# Given material
********
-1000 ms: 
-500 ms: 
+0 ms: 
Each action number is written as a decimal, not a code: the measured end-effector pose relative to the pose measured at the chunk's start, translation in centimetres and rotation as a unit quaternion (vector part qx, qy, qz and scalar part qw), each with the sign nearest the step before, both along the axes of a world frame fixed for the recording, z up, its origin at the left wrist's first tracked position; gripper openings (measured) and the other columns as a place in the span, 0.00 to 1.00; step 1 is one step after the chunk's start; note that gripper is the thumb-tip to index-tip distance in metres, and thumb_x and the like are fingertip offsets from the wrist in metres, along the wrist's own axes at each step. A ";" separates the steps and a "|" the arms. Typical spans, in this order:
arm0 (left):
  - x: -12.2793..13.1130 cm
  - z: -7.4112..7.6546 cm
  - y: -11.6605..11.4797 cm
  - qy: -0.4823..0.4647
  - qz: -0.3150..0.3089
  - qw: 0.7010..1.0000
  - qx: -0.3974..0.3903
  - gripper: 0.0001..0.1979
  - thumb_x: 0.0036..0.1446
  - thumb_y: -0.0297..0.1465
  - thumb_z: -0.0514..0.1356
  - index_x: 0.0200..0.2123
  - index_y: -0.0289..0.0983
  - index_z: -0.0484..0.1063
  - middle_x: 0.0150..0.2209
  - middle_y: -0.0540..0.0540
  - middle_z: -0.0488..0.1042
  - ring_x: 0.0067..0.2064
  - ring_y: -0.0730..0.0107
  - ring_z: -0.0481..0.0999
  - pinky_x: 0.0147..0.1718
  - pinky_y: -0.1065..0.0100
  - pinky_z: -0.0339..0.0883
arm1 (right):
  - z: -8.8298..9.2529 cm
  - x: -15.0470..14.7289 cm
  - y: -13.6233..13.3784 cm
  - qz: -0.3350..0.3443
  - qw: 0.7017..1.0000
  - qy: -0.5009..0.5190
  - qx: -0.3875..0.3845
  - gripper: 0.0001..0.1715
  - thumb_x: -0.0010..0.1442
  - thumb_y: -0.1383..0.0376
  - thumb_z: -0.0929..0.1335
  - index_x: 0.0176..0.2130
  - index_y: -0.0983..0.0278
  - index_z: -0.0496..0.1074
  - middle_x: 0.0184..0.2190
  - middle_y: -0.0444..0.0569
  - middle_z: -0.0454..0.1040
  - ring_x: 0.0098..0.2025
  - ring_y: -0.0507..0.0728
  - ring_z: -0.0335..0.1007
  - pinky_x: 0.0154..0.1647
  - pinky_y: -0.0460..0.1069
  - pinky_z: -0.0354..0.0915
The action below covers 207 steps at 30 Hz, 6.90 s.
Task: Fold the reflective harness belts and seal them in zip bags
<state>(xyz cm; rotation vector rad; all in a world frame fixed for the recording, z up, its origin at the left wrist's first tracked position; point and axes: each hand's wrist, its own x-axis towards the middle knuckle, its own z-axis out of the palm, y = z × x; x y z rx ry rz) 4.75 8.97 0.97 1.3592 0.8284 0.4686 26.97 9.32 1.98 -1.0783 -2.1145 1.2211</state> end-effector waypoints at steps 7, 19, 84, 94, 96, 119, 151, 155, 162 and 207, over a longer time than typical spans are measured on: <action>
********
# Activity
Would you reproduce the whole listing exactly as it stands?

# Answer to this exercise
-1000 ms: 
-500 ms: 
+0 ms: 
Each action number is written as a decimal, not a code: the measured end-effector pose relative to the pose measured at the chunk's start, translation in centimetres and rotation as a unit quaternion (vector part qx, qy, qz and scalar part qw), each with the sign nearest the step before, both along the axes of a world frame fixed for the recording, z up, its origin at the left wrist's first tracked position; gripper openings (measured) and the other columns as a place in the span, 0.00 to 1.00; step 1 is one step after the chunk's start; note that gripper is the thumb-tip to index-tip distance in metres, and thumb_x and the like are fingertip offsets from the wrist in metres, along the wrist's own axes at each step. A ";" separates the steps and a "|" the arms. Typical spans, in this order:
arm0 (left):
  - x: -12.2793..13.1130 cm
  - z: -7.4112..7.6546 cm
  - y: -11.6605..11.4797 cm
  - qy: -0.4823..0.4647
  - qz: -0.3150..0.3089
  - qw: 0.7010..1.0000
  - qx: -0.3974..0.3903
  - gripper: 0.0001..0.1979
  - thumb_x: 0.0036..0.1446
  - thumb_y: -0.0297..0.1465
  - thumb_z: -0.0514..0.1356
  - index_x: 0.0200..0.2123
  - index_y: -0.0289..0.0983
  - index_z: -0.0484..0.1063
  - middle_x: 0.0150..0.2209
  - middle_y: -0.0540..0.0540
  - middle_z: -0.0488..0.1042
  - ring_x: 0.0067..0.2064
  - ring_y: -0.0730..0.0107
  - ring_z: -0.0481..0.0999
  - pinky_x: 0.0147..0.1718
  - pinky_y: -0.1065..0.0100
  - pinky_z: -0.0339..0.0883
arm1 (right):
  - z: -8.8298..9.2529 cm
  - x: -15.0470..14.7289 cm
  - y: -13.6233..13.3784 cm
  - qz: -0.3350..0.3443
  - qw: 0.7017..1.0000
  - qy: -0.5009..0.5190
  - qx: -0.3875..0.3845
  - gripper: 0.0001..0.1715
  - thumb_x: -0.0010..0.1442
  - thumb_y: -0.1383..0.0376
  - thumb_z: -0.0929..0.1335
  - index_x: 0.0176..0.2130
  - index_y: -0.0983..0.0278
  - index_z: -0.0496..0.1074
  - middle_x: 0.0184..0.2190
  - middle_y: -0.0444..0.0569
  - middle_z: -0.0454..0.1040
  - ring_x: 0.0098..0.2025
  - ring_y: -0.0507..0.0728
  - ring_z: -0.0335..0.1007
  - pinky_x: 0.0154..0.1647
  - pinky_y: -0.0460..0.1069
  - pinky_z: -0.0354..0.0915
The action below covers 207 steps at 30 Hz, 6.90 s.
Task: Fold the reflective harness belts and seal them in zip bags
<state>(xyz cm; rotation vector rad; all in a world frame fixed for the recording, z up, its origin at the left wrist's first tracked position; point and axes: each hand's wrist, its own x-axis towards the middle knuckle, its own z-axis out of the palm, y = z × x; x y z rx ry rz) 4.75 8.97 0.97 1.3592 0.8284 0.4686 26.97 9.32 1.98 -1.0783 -2.1145 1.2211</state> end-effector waypoints at steps 7, 19, 84, 94, 96, 119, 151, 155, 162 and 207, over a longer time than typical spans are measured on: <action>

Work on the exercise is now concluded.